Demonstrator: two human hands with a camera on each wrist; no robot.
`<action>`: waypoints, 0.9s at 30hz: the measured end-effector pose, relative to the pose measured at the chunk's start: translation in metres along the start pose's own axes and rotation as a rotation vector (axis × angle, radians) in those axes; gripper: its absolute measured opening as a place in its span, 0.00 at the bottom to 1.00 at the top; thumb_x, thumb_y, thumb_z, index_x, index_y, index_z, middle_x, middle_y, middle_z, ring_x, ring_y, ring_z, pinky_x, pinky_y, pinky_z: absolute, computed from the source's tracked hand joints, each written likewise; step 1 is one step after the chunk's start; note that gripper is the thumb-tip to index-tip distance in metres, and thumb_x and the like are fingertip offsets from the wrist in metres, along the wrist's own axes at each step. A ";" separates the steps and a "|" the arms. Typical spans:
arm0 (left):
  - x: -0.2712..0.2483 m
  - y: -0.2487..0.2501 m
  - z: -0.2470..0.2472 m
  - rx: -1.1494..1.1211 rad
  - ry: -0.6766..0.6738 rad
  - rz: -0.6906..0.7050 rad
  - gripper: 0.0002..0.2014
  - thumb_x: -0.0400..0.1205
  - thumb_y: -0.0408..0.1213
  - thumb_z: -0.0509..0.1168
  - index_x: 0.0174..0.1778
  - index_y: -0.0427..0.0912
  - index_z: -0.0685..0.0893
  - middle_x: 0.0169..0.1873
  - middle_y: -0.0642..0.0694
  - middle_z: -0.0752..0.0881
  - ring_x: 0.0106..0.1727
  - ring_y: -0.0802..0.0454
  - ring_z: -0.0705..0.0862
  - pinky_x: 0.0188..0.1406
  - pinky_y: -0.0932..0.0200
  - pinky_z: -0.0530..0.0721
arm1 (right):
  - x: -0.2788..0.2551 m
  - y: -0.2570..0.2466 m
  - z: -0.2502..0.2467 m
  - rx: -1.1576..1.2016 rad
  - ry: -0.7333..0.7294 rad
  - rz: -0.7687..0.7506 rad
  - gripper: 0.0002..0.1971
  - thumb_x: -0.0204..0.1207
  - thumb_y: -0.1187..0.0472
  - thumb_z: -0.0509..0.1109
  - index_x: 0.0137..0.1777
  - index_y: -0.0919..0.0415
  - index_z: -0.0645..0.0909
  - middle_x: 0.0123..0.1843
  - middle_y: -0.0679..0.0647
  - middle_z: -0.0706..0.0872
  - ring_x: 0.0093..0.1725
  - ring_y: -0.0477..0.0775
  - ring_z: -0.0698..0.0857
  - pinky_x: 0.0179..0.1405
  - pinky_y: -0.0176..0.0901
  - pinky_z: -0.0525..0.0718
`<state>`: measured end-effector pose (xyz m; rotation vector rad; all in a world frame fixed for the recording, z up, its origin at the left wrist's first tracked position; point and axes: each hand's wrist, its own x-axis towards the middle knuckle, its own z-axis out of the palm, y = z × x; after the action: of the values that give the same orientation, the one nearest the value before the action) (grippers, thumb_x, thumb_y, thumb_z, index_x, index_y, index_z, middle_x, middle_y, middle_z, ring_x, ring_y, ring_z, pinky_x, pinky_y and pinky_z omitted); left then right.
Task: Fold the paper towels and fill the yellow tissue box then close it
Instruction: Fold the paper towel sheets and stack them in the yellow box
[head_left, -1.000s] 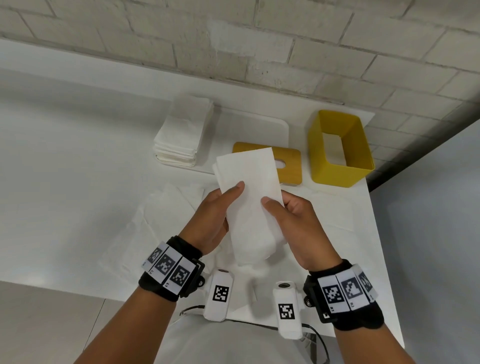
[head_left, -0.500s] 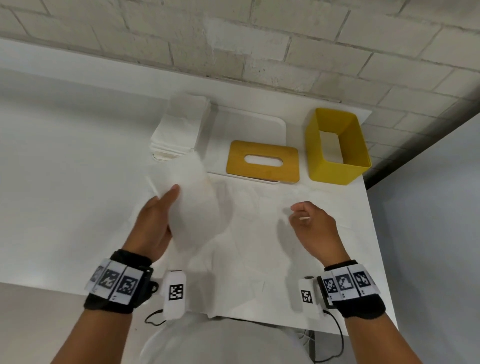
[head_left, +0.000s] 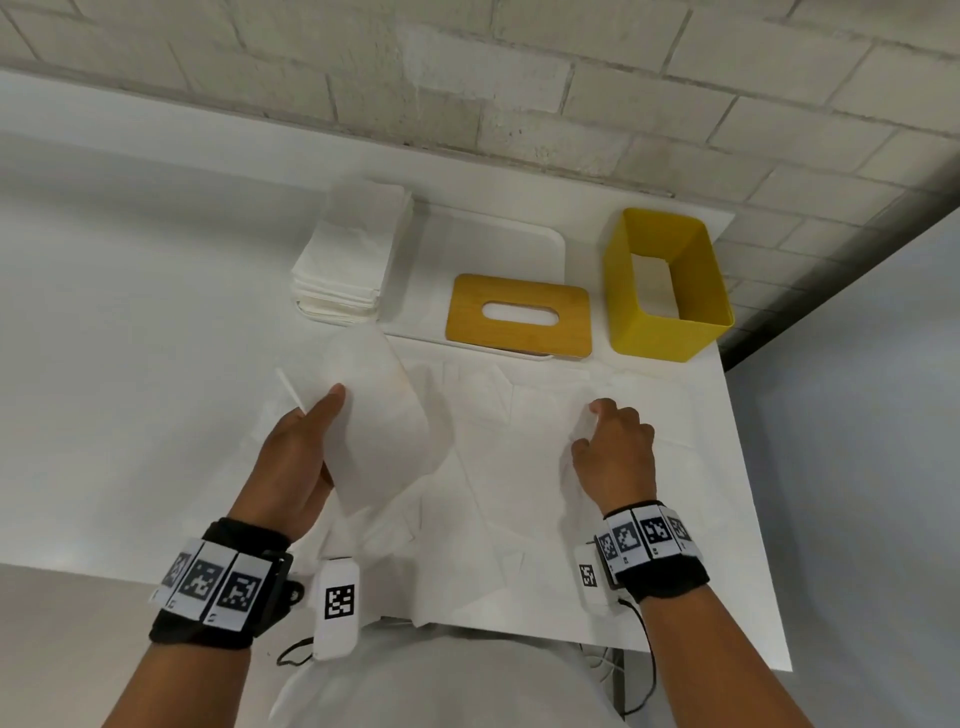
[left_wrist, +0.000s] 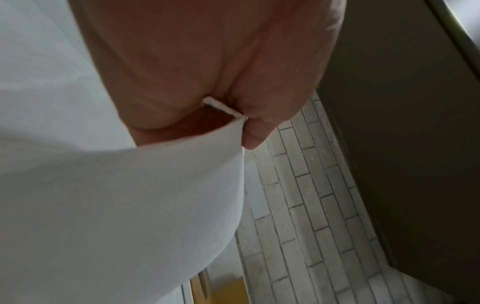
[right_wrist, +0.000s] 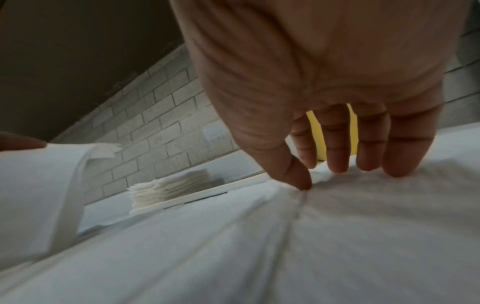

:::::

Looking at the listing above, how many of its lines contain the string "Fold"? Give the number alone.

* _Answer to the exercise_
2